Para a COP30, ele quer ir além da representatividade regional e mostrar que a Amazônia tem uma culinária rica, sustentável e cheia de identidade. “A gastronomia é uma ferramenta de valorização da bioeconomia. Ela mostra que é possível extrair riqueza da floresta em pé, respeitando os ciclos da natureza e promovendo desenvolvimento”, explica.
Por isso, uma das diretrizes do cardápio será o respeito à biodiversidade. Espécies em risco de extinção estão fora do cardápio, e os ingredientes serão obtidos de forma sustentável, respeitando os povos da floresta e seus modos de vida.
Reforço de peso na cozinha
Jennings também quer que a diversidade da cozinha brasileira tenha protagonismo durante a COP. Para isso, convidou chefs renomados de São Paulo para integrar o projeto: Bel Coelho, responsável pelos restaurantes Cuia e Clandestina, e Jefferson Rueda, do prestigiado A Casa do Porco. Ambos devem assinar seus próprios jantares oficiais para delegações específicas, além de colaborar em criações conjuntas com o chef paraense.
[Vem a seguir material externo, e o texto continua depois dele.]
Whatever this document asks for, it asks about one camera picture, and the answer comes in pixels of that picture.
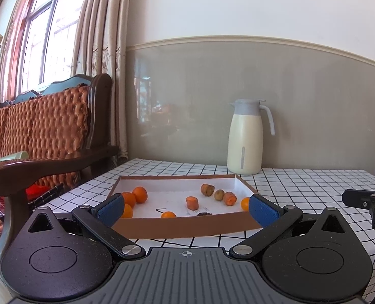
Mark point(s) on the black folded item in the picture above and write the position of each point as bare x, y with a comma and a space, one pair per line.
48, 194

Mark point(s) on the shallow brown cardboard box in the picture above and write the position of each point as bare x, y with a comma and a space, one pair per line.
181, 226

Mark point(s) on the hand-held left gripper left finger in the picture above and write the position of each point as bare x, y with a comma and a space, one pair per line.
109, 210

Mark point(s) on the dark purple round fruit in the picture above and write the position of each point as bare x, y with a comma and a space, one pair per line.
204, 214

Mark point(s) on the orange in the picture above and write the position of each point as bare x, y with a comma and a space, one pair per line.
168, 215
127, 211
128, 199
139, 194
245, 203

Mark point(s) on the wooden sofa with woven cushion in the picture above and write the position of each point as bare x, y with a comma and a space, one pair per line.
48, 123

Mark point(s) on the orange carrot piece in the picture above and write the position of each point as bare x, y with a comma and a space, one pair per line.
192, 202

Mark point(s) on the beige curtain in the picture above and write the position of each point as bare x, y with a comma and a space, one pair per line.
111, 38

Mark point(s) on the cream thermos jug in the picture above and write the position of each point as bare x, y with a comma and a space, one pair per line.
244, 139

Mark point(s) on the red cloth item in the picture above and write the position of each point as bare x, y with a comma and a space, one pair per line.
35, 190

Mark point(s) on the window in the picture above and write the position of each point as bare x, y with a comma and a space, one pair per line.
54, 38

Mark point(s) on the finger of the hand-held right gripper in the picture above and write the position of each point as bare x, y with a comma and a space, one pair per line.
361, 198

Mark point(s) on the pale green object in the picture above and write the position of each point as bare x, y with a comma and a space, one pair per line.
16, 156

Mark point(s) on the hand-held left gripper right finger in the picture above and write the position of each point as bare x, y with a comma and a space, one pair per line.
263, 210

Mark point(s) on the checkered white tablecloth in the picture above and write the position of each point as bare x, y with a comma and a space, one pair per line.
301, 183

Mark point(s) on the orange-brown fruit with green stem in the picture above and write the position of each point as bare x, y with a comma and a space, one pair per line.
229, 199
207, 189

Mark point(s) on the small yellow-brown fruit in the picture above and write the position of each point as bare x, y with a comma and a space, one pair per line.
219, 195
Bel Coelho revelou que ainda está desenvolvendo seu cardápio, mas adiantou que a inspiração virá do seu projeto “Menu Biomas”, que explorou durante dez anos no restaurante Clandestina. Entre os ingredientes que devem aparecer estão o cumaru, o bacuri, a farinha de mandioca, o jambu, o filhote, o tucupi e a castanha-do-pará.
“Penso em criar um prato com filhote no caldo de tucupi e purê de banana-da-terra. Talvez uma salada de feijão, outro alimento muito presente na mesa paraense. Para sobremesa, imagino algo como espuma de chocolate com farofa de castanha e bacuri”, planeja Bel, que vai aproveitar a COP30 para lançar um livro e um documentário sobre sua pesquisa dos ingredientes dos biomas brasileiros.
Sustentabilidade no prato
A proposta é que cada prato servido reflita os pilares da conferência: preservação ambiental, justiça climática e respeito à biodiversidade. Jennings destaca que o desafio vai além de agradar paladares exigentes. É uma oportunidade de mostrar ao mundo que a floresta amazônica não é só um tema de debate ambiental, mas um celeiro de conhecimento, sabores e soluções sustentáveis.
“O Brasil precisa ter políticas públicas voltadas à gastronomia como parte da bioeconomia. A comida tem poder de transformação, de inclusão, de fortalecimento de identidades e de geração de renda. E esse é um momento único para mostrar isso ao mundo”, afirma.
Além dos eventos oficiais, o chef também está montando uma casa-cozinha em Belém para receber delegações em jantares privados. Já há negociações com representações da Suíça, Dinamarca e União Europeia. No cardápio, pratos com ingredientes nativos e apresentações que contam a história dos alimentos, desde a origem até o prato.
Cultura e turismo juntos
Para garantir uma experiência completa, Jennings também investe em inovações nos próprios restaurantes. Está promovendo o treinamento em inglês dos funcionários, desenvolvendo louças personalizadas com artesãos locais e implementando vídeos educativos que mostram a cadeia produtiva dos alimentos utilizados nas receitas.
Outro nome de destaque da culinária paraense, o chef Thiago Castanho, também será peça importante durante a COP30. Procurado por embaixadas e empresas interessadas em reservar seu restaurante, o Puba, para eventos privados, Castanho aposta em pratos que unem tradição e inovação, como seu atum cru com tucupi, chuchu, castanha-do-pará e molho nampla — uma criação que mistura a Amazônia com influências da culinária asiática.
“A COP é uma oportunidade de quebrar estereótipos sobre a Amazônia. Muita gente ainda não entende como a floresta funciona, quem vive aqui e como se produz comida de qualidade nesse território. O que o povo amazônida quer é ser ouvido e valorizado”, defende Castanho.
Com protagonismo para os ingredientes da floresta e valorização da cultura amazônica, a gastronomia promete ser um dos pontos altos da COP30 — mostrando que, na Amazônia, o sabor também é resistência e solução.